A decisão, assinada por Donald Trump, atinge setores estratégicos como etanol, ferro-gusa, açúcar, tabaco, máquinas industriais e derivados de madeira, com impacto estimado em quase 15 bilhões de dólares anuais nas exportações. Apesar da abrangência, café e carnes foram poupados da taxação, o que trouxe algum alívio ao agronegócio, especialmente no Paraná, mas não diminui a preocupação com os efeitos sobre a indústria e a balança comercial.
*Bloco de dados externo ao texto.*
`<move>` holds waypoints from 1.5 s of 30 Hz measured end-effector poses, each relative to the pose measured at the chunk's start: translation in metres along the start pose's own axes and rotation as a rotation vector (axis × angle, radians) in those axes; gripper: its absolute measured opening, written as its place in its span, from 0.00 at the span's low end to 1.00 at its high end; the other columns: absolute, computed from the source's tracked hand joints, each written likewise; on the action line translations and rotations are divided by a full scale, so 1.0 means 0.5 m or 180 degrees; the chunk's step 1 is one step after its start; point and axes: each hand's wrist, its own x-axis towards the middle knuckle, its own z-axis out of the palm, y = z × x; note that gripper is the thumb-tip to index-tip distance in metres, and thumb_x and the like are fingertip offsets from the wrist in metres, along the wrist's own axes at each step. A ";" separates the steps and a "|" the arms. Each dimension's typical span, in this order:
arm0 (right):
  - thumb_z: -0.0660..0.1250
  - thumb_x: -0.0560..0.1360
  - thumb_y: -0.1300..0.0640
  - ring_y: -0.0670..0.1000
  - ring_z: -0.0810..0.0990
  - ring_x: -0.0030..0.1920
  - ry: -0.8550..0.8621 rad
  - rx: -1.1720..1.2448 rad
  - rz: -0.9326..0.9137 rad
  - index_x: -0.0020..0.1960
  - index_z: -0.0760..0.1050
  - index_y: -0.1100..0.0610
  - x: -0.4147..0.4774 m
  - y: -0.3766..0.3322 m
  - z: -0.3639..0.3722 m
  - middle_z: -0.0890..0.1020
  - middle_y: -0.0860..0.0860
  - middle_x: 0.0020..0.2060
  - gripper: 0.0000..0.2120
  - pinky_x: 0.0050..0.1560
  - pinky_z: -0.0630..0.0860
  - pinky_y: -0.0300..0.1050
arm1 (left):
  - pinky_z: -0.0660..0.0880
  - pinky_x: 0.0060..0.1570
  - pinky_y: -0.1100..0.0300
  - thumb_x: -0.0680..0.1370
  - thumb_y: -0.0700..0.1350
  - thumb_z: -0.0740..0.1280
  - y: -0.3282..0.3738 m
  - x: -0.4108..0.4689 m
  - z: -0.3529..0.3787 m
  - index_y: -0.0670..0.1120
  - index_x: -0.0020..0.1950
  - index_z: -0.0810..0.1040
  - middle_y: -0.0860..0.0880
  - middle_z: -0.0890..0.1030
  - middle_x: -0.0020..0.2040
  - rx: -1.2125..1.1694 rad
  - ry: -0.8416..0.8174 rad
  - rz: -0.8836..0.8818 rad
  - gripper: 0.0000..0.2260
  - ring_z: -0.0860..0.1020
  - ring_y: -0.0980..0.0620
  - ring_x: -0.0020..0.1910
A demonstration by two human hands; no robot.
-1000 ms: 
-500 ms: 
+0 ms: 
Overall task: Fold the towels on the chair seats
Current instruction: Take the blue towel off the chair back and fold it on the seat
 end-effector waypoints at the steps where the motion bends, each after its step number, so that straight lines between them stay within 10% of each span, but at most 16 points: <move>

Minuta da MP prevê pontos centrais de projeto de lei
O governo americano justificou a medida alegando falhas brasileiras na proteção de propriedade intelectual, na aplicação de leis ambientais e na concessão de tarifas preferenciais a outros países. Também citou o Pix como exemplo de infraestrutura pública que, segundo Washington, prejudicaria empresas privadas americanas. Em Brasília, a reação foi imediata: diplomatas classificaram as exigências como sem base técnica e o Planalto já estuda acionar a Lei da Reciprocidade Econômica para retaliar.
O tarifaço tem forte componente político. Trump vinculou a decisão ao apoio a Jair Bolsonaro, chamando os processos contra o ex-presidente de perseguição. Analistas internacionais apontam que a medida não apenas pressiona o Brasil economicamente, mas também busca dar palco ao bolsonarismo em Washington. Editorial britânico chegou a classificar o pacote como um ataque à autonomia brasileira.
Com mais de quatro mil itens atingidos e cerca de mil isentos, o Brasil passa a ser o segundo país mais tarifado pelos Estados Unidos, atrás apenas da China. O impacto sobre setores como siderurgia e química deve ser imediato, enquanto o agronegócio tenta se reorganizar diante da nova realidade. O governo Lula, por sua vez, aguarda a lista oficial detalhada para negociar exceções e preparar sua resposta diplomática.